Quanto alla seconda ipotesi, l’occupazione, partiamo da quella temporanea e reversibile.
Nel 1986, il direttore del Museum van Hedendaagse Kunst di Gent, Jan Hoet, ha un’idea originale: mettere a disposizione per tre mesi cinquanta case per consentire ad altrettanti artisti di produrre qualcosa riconoscibile come “arte”. La novità è assoluta: per la prima volta l’arte ha accesso nella vita quotidiana, non in musei, dunque, né in gallerie né in spazi anomali, industriali o storici, ma neppure nelle dimore di addetti ai lavori. Neppure in parchi o piazze auliche, ma in abitazioni comuni di gente comune, centrali e periferiche. Lo spazio, disponibile grazie a un gesto di generosità, non è vuoto, ma vissuto e fortemente caratterizzato, dall’arredo, dal gusto e dal comportamento dei padroni di casa, dal traffico e dai rumori provenienti dall’esterno. Non solo. Qualifica l’iniziativa il fatto che a promuoverla sia un museo che, frastagliandosi nella città e coniugandosi con il privato, è consapevole dei propri limiti. “La mostra pone la dinamica di una casa abitata a confronto con la neutralità fuori dal tempo del museo… Grazie alla chiarezza del suo codice il museo risulta riposante e tranquillizzante. Sappiamo dove possiamo aspettarci d’incontrare l’arte e dove no. Esiste una cesura tra quanto succede all’interno del museo e al suo esterno: all’interno il museo si è staccato da qualsiasi caratteristica storica, all’esterno infuria la vita, si fa la storia. Beauburg ha indicato quella soglia con estrema durezza: l’architettura si è rivolta tutta all’esterno, all’interno predomina una neutralità assoluta: pannelli mobili, sostituibili- il grado zero sul piano dello stile”. Alcune proposte.

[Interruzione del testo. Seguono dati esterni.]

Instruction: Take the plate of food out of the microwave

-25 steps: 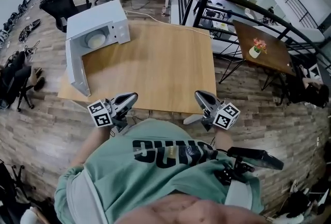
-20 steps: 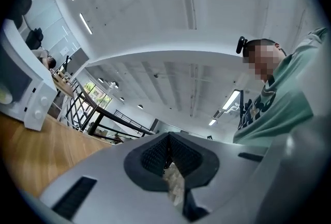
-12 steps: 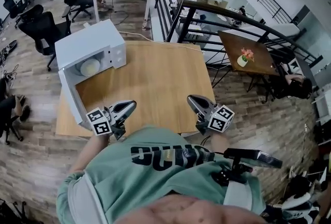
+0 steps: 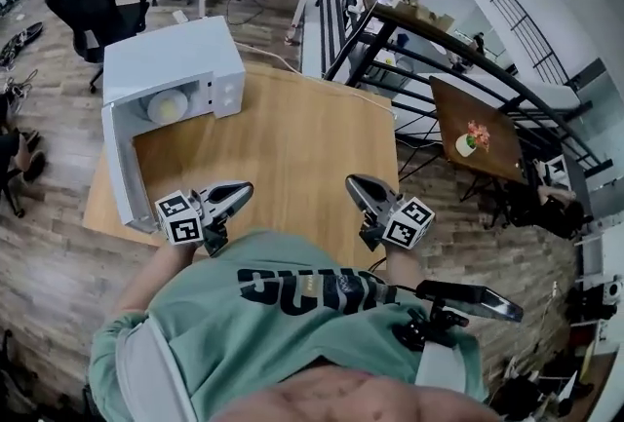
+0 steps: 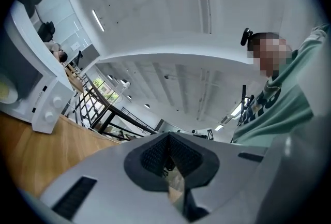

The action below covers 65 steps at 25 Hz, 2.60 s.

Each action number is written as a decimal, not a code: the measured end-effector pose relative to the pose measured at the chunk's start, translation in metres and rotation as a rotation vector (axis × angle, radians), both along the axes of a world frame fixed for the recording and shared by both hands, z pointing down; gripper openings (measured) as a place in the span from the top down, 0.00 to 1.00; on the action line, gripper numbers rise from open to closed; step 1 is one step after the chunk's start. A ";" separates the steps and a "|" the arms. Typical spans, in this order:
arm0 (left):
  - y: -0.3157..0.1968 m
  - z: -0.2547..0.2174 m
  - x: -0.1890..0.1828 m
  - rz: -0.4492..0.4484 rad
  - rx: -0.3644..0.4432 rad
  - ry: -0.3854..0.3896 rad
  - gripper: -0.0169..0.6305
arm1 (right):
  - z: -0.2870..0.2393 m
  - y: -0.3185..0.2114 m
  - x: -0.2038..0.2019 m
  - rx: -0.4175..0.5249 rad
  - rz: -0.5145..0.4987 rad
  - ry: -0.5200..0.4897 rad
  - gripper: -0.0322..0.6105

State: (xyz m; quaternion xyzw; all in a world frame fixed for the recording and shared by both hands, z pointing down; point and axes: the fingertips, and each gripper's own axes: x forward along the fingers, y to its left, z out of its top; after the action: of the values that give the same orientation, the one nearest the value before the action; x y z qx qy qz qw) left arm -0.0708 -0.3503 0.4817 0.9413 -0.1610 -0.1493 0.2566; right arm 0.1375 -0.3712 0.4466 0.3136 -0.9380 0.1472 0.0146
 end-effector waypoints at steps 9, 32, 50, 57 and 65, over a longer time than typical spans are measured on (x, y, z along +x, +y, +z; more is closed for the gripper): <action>-0.047 -0.002 0.072 -0.256 -0.064 -0.031 0.97 | 0.023 -0.060 0.083 0.078 -0.231 0.004 0.94; -0.141 0.089 -0.005 -0.421 -0.254 0.017 0.97 | 0.063 -0.095 0.034 -0.097 -0.160 0.017 0.94; -0.227 0.225 -0.201 -0.983 -0.645 0.256 0.97 | 0.104 -0.153 -0.031 -0.205 -0.302 0.058 0.94; -0.262 0.249 -0.240 -1.066 -0.700 0.305 0.80 | 0.126 -0.179 -0.072 -0.179 -0.362 0.069 0.94; -0.287 0.276 -0.280 -1.137 -0.775 0.409 0.55 | 0.153 -0.207 -0.144 -0.041 -0.460 0.159 0.94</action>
State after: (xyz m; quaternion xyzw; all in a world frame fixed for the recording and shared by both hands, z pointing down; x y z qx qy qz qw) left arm -0.3504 -0.6376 0.7573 0.5061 -0.6164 -0.3654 0.4800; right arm -0.0062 -0.5778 0.5996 0.1021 -0.9774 0.1339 0.1278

Mario Merz unifica tre stanze della “sua” casa con un tavolo di vetro e pietra, il cui profilo serpeggiante contraddice la stereometria degli ambienti: “Tavola che diventa scultura e poi scultura che ritorna tavola, come senza arte si è artisti e con arte si è cittadini”. Traendo spunto dal chiasso proveniente dall’ asilo d’infanzia adiacente, Dan Graham progetta, al centro del giardino che collega il fronte e il retro della casa di un architetto, Children’s Pavilion: due cubi sfalsati e compenetrati la cui altezza consente l’accesso solo ai bambini. Nel retro della stessa casa, arredata con mobili di Carlo e Tobia Scarpa, interviene Carla Accardi: asseconda l’austerità minimalista con opere di sicofoil tempestate di segni grigi: un quadro strutturato da quattro ovali; quattro pannelli incernierati a costruire “una finestra su Gent”, un cono poggiato sul tavolo. Gilberto Zorio occupa due stanze della casa di Gerardo e Anna con una canoa, un relitto carico di alambicchi e crogiuoli. “Sospesa nel tempo che la sorregge”, attraversa lo spazio senza ingombrarlo. Maria Nordman sceglie invece due stanze all’interno di un edificio pubblico del centro storico. La porta è aperta a tutti, il luogo non è segnalato per consentire alla gente di passaggio di accedervi senza preconcetti. Lungo le pareti della prima stanza dispone otto pannelli girevoli, di specchio, neri e colorati. Rende invece abitabile quella a fianco con un tavolo ottagonale intorno a cui riunirsi e mangiare, e con un letto.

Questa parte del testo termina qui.